Un’ondata di rabbia si impossessò di me e mi lasciai andare a un grido di frustrazione.
«Questo atteggiamento non ti aiuterà a vincere le tue battaglie,» affermò con tranquillità lo spadaccino, andando verso i bilancieri.
A quel punto, qualcosa in me scattò. Spalancai gli occhi e lo fissai con iridi infuocate.
«Zoro, ti consiglio di lasciar perdere.»
«Dico solo che pensi troppo a quello che verrà. Dovresti smettere di rimuginare sul futuro e concentrarti sul presente.»
Feci una lunga risata isterica. E poi le parole vennero da sole, come se fossero sempre state lì, incastrate in gola e pronte a uscire, come se avessi bisogno di pronunciarle ad alta voce.
«Sono esausta e terrorizzata. E tu non puoi capire, perché non sei mai esausto, neanche quando sei effettivamente esausto. E figurarsi se hai mai provato paura! Tu non sai cosa sia il terrore. Ma io sì, sono praticamente nata spaventata. E non posso lavare via la stanchezza o il panico che questa guerra mi provoca semplicemente non pensandoci. Sono un essere umano, cazzo! Sono una ragazza di vent’anni che sta per...» Cercai di calmarmi e mi misi a sedere sulla panca. Non me la potevo prendere con Zoro, non ce l’avevo con lui. Non sapevo neanche con chi ce l’avessi. Ero arrabbiata e basta. Presi un respiro profondo. «C’è una concreta possibilità che io possa soccombere. A te non importa niente, perché la morte non ti metterà le grinfie addosso finché non avrai raggiunto il tuo obiettivo, ma per me non funziona così. E non voglio morire, o perdere arti, o che mi succeda... qualsiasi cosa brutta potrebbe succedermi.»
Il verde rimase impassibile dinnanzi alle mie parole. Lo fissai in silenzio per un po’, in attesa di una reazione. Non si mosse, non cambiò espressione, non diede un cenno di vita.

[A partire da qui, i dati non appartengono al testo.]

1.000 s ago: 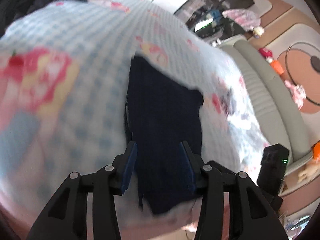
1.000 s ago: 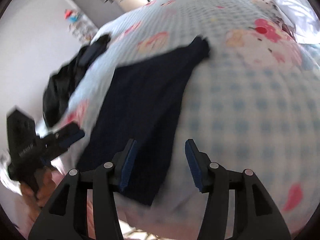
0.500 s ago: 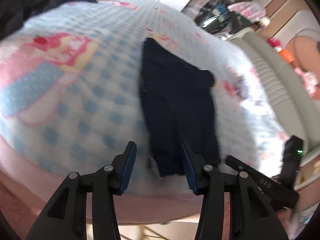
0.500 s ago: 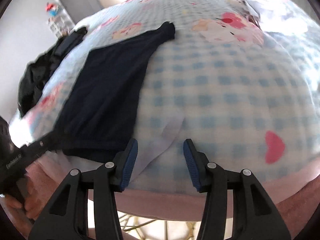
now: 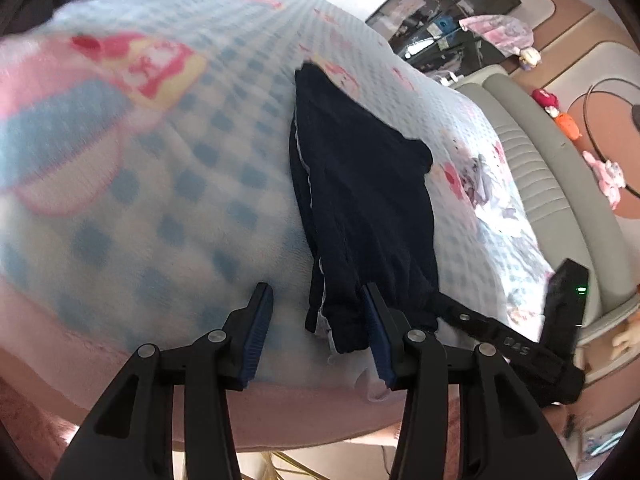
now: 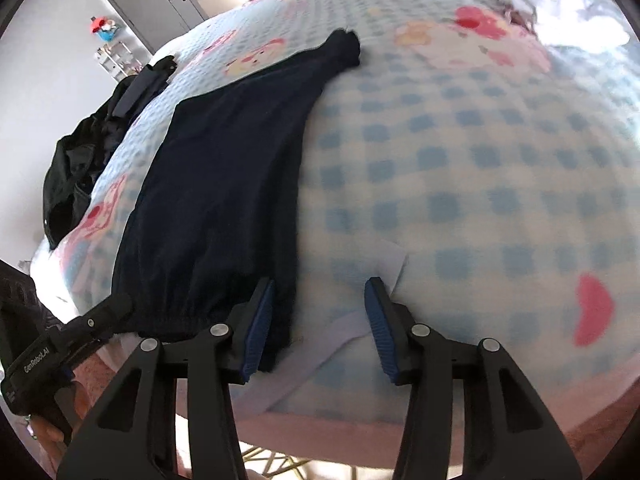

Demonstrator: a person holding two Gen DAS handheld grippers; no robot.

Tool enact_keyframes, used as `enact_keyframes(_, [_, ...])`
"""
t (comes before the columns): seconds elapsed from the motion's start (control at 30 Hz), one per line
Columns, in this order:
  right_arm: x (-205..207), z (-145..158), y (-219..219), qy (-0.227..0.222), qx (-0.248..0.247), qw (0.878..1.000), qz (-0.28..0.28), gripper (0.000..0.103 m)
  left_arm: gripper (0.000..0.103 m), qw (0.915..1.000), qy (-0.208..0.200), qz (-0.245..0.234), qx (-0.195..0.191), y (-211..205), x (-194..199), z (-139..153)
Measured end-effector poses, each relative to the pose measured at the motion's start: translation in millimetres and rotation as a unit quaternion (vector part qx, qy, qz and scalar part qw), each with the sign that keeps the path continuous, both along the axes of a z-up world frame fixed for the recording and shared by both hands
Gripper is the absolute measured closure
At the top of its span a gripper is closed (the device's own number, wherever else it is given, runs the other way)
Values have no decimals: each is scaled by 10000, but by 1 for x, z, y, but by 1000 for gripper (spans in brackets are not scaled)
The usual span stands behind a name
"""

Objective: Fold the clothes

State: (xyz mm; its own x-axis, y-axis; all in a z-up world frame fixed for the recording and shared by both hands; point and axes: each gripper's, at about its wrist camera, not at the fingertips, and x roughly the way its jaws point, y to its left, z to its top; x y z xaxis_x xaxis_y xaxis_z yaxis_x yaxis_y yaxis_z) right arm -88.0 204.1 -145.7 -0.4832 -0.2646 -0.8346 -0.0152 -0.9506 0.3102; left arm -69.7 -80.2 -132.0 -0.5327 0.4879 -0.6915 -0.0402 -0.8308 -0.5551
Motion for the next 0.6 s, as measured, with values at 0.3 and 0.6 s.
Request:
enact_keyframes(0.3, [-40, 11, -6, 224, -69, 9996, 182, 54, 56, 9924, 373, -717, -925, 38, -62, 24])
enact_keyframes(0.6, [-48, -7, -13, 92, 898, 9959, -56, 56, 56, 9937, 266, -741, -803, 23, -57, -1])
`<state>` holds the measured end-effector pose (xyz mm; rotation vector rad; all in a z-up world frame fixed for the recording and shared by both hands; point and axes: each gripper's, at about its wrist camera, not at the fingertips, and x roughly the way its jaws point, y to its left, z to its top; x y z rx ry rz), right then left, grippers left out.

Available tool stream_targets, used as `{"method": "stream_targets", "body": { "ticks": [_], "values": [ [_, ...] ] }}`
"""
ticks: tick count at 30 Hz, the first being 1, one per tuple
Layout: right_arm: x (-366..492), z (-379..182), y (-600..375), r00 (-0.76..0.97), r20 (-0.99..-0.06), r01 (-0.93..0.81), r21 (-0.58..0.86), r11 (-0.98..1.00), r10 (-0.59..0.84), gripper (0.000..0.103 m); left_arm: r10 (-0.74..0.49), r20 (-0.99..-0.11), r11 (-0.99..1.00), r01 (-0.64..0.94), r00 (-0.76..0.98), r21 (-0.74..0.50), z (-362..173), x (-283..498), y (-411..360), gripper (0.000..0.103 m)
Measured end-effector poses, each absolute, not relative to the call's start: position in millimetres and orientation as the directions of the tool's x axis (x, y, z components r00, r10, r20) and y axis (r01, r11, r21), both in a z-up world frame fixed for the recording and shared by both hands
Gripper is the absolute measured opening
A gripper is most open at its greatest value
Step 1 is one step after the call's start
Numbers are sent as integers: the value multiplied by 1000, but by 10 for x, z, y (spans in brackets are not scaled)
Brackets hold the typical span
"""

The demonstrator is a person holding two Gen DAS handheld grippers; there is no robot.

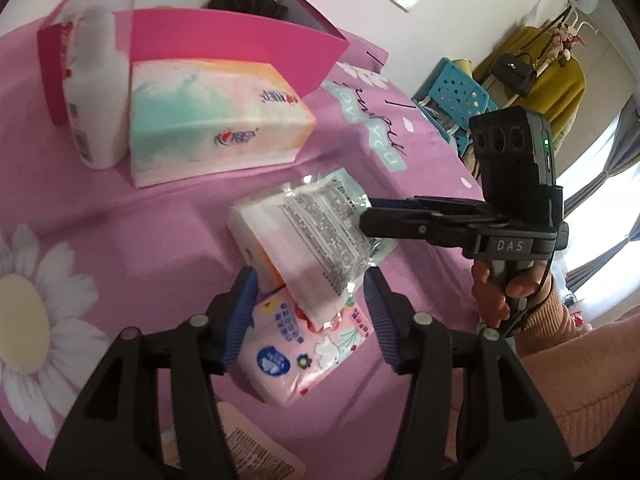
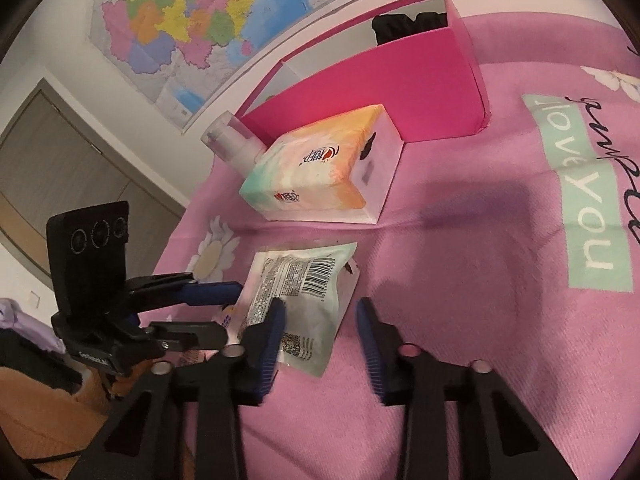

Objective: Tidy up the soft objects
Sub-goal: 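Grasp the clear printed packet with the left tool and lift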

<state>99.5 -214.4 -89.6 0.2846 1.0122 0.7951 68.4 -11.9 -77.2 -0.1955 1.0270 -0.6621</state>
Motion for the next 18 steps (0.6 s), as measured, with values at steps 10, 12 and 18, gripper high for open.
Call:
{"method": "stream_targets", "body": {
  "ticks": [10, 12, 18],
  "values": [
    [941, -803, -2128, 311, -650, -489, 516, 703, 694, 16, -576, -740, 801, 420, 347, -427, -716, 697, -177, 33],
    [935, -777, -2142, 315, -642, -489, 521, 699, 699, 16, -578, -732, 800, 425, 360, -422, -660, 674, -177, 33],
    [918, -575, -2164, 350, -614, -512, 507, 693, 707, 16, -569, -715, 807, 443, 406, -391, -447, 708, -180, 33]
  ]
}}
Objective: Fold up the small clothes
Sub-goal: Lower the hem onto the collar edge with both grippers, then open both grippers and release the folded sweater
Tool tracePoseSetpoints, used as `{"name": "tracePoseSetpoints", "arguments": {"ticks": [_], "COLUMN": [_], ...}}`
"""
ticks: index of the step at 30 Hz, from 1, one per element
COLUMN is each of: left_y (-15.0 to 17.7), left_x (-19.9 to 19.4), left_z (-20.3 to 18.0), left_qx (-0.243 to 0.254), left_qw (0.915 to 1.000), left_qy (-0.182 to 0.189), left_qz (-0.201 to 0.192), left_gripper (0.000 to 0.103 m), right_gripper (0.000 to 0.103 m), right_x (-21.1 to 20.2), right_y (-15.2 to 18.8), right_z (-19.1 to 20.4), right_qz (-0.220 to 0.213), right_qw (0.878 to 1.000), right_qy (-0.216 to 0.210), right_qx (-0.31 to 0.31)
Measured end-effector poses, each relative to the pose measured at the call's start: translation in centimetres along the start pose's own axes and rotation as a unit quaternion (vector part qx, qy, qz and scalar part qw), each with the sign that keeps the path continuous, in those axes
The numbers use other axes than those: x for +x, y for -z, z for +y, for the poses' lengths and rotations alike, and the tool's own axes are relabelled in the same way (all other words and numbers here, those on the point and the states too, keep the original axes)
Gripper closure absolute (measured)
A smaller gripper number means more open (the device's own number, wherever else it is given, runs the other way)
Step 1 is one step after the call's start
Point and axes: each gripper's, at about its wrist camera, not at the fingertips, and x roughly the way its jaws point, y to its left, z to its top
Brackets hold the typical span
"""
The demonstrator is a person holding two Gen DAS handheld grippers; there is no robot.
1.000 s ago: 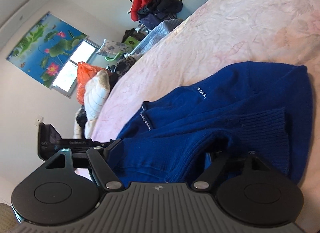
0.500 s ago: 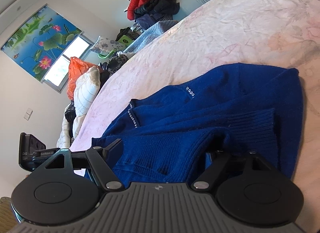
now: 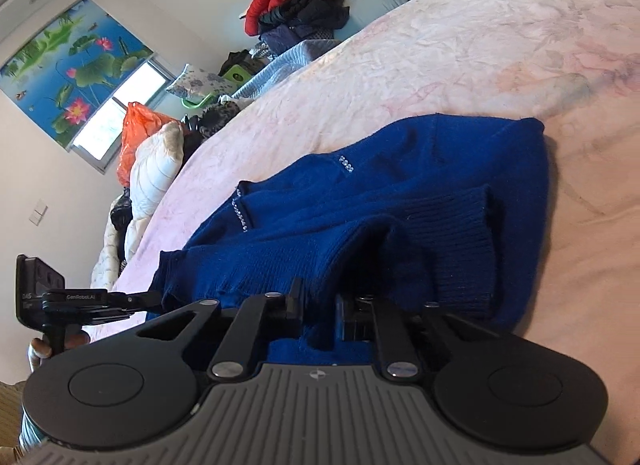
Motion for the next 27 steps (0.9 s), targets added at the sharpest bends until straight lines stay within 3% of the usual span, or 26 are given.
{"name": "tracePoseSetpoints", "arguments": {"ticks": [5,8,11,13,14,16,18,20,22,24,27], "left_y": [-2.3,-4.5,-6.6,-7.7,-8.1,-8.1,-7.7,-7.2,-6.7,-6.6,-6.7], "left_x": [-0.7,0.1,1.6,3.2,4.0,4.9,4.7,3.8,2.8,2.1,2.0], "left_z": [-2.0,-2.7,-2.9,-2.5,-2.1,-1.2,-0.5,-0.1,-0.1,-0.2,0.1], "left_qx": [0.032,0.035,0.035,0.032,0.026,0.013,0.006,0.008,0.013,0.024,0.013], "left_qw": [0.9986,0.9967,0.9923,0.9900,0.9892,0.9884,0.9879,0.9851,0.9806,0.9773,0.9772], "left_qy": [-0.005,-0.020,-0.057,-0.089,-0.107,-0.130,-0.134,-0.147,-0.167,-0.178,-0.179], "left_qz": [-0.042,-0.071,-0.104,-0.104,-0.096,-0.077,-0.078,-0.089,-0.101,-0.112,-0.113], "left_gripper": [0.098,0.098,0.098,0.098,0.098,0.098,0.097,0.097,0.097,0.096,0.095], "right_gripper": [0.087,0.087,0.087,0.085,0.083,0.066,0.057,0.039,0.039,0.039,0.037], "right_x": [-0.6,-0.5,0.6,1.6,2.2,3.1,2.8,1.8,0.5,-0.3,0.7], "right_y": [-1.3,-2.8,-4.0,-4.3,-4.4,-4.3,-3.8,-3.4,-3.5,-3.7,-4.2], "right_z": [-0.4,-1.0,-2.2,-3.6,-4.1,-4.6,-4.0,-2.8,-1.8,-1.1,-0.4], "right_qz": [-0.037,-0.063,-0.084,-0.093,-0.093,-0.089,-0.108,-0.144,-0.178,-0.195,-0.141], "right_qw": [0.997,0.994,0.989,0.983,0.982,0.980,0.981,0.981,0.977,0.977,0.989], "right_qy": [-0.049,-0.053,-0.045,-0.042,-0.032,-0.008,-0.001,0.024,0.049,0.041,0.005], "right_qx": [0.042,0.068,0.109,0.149,0.164,0.178,0.164,0.131,0.106,0.082,0.053]}}
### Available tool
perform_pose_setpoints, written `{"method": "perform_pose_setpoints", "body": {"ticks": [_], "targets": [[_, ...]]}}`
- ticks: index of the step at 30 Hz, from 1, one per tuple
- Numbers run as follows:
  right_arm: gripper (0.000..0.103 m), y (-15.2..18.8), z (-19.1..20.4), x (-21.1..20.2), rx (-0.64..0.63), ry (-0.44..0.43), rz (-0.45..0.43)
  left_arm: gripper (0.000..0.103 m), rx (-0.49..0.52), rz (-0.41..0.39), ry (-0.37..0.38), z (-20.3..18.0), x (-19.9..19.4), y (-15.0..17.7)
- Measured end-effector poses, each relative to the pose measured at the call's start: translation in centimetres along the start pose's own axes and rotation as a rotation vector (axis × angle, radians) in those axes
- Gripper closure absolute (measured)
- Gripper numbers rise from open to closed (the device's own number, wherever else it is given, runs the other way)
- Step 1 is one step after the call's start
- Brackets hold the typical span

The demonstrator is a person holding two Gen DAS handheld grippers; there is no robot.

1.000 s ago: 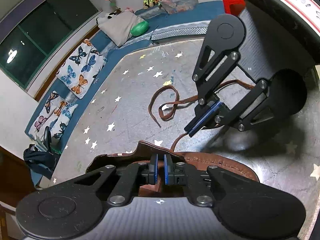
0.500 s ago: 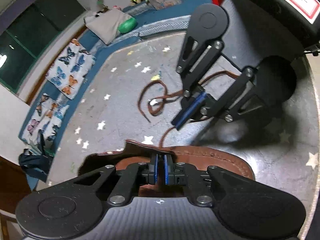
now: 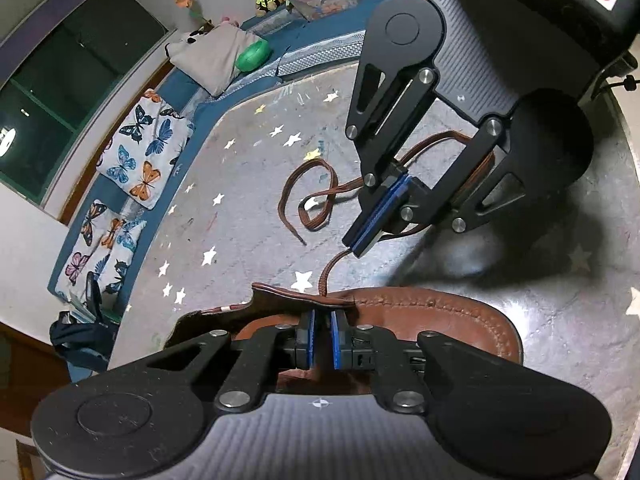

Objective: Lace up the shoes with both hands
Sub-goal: 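Push the lace tip through the eyelet with the right gripper while the left gripper holds the flap, then open the right gripper off the lace while the left gripper releases the flap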

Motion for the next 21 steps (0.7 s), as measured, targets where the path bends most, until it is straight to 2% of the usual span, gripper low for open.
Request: {"method": "perform_pose_setpoints", "body": {"ticks": [9, 12, 17, 18, 21], "targets": [[0.102, -0.1, 0.5, 0.2, -0.007, -0.008, 0.000, 0.095, 0.011, 0.006, -0.044, -0.3, 0.8, -0.4], [0.101, -0.1, 0.5, 0.2, 0.006, -0.010, 0.003, 0.098, 0.001, 0.015, -0.093, -0.7, 0.8, -0.4], [0.098, 0.0, 0.3, -0.1, 0.070, -0.004, -0.008, 0.099, -0.034, 0.035, -0.241, -2.4, 0.5, -0.5], [0.095, -0.1, 0.2, -0.2, 0.086, -0.002, -0.013, 0.099, -0.068, 0.035, -0.262, -2.5, 0.4, -0.4], [0.075, -0.3, -0.1, -0.8, 0.172, 0.004, -0.045, 0.098, -0.196, 0.031, -0.315, -2.4, -0.1, -0.1]]}}
Point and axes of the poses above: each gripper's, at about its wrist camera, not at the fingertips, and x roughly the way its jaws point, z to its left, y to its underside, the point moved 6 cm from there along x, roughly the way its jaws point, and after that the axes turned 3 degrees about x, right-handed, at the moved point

Magari lo avevo infastidito con le mie sentenze avventate.
«Mi dispiace. So che nemmeno tu sei immune alla stanchezza o alla paura e che questa guerra non sarà facile neanche per te. È che...»
«Quando ci siamo conosciuti, ho pensato che tu fossi come Usop,» mi interruppe, facendomi corrugare le sopracciglia. Che c’entrava Usop, adesso? Mi ci volle un po’ per capire.
«Lui ha sempre paura, ma alla fine non si tira mai indietro,» riflettei io, annuendo. Poi sorrisi. Per quanto assurdo potesse sembrare, era il più grande complimento che qualcuno potesse farmi in quel momento.
«Però, a differenza tua, lui accetta le sue paure.» Si voltò e andò a mettere a posto il bilanciere. «Tutti abbiamo paura di qualcosa. Non è la paura a renderci deboli, ma la rassegnazione.»
Tornò ad allenarsi come se nulla fosse, come se avesse detto una cosa di poco conto. Non sapevo neanche in che modo replicare, mi aveva lasciato senza parole. Soprattutto perché era di Zoro che si stava parlando. Non era un idiota, tuttavia neanche la persona da cui sarei andata se mi fosse servito un consiglio nell’ambito emotivo. Eppure non solo mi aveva spiazzato, ma mi aveva anche aperto gli occhi.
Ripresi in mano l’ascia. Non dovevo darmi per vinta.
 
«Ciao, Cami.» mi salutò Usop non appena entrai nella “Usop Factory”. Era intento a mettere insieme i pezzi di un congegno strano. Anche lui, come me, stava ultimando i preparativi per la guerra.
Sollevai una mano per ricambiare il saluto e sorrisi. Era una giornata storta, ma le parole di Zoro mi avevano risollevato un po’ il morale.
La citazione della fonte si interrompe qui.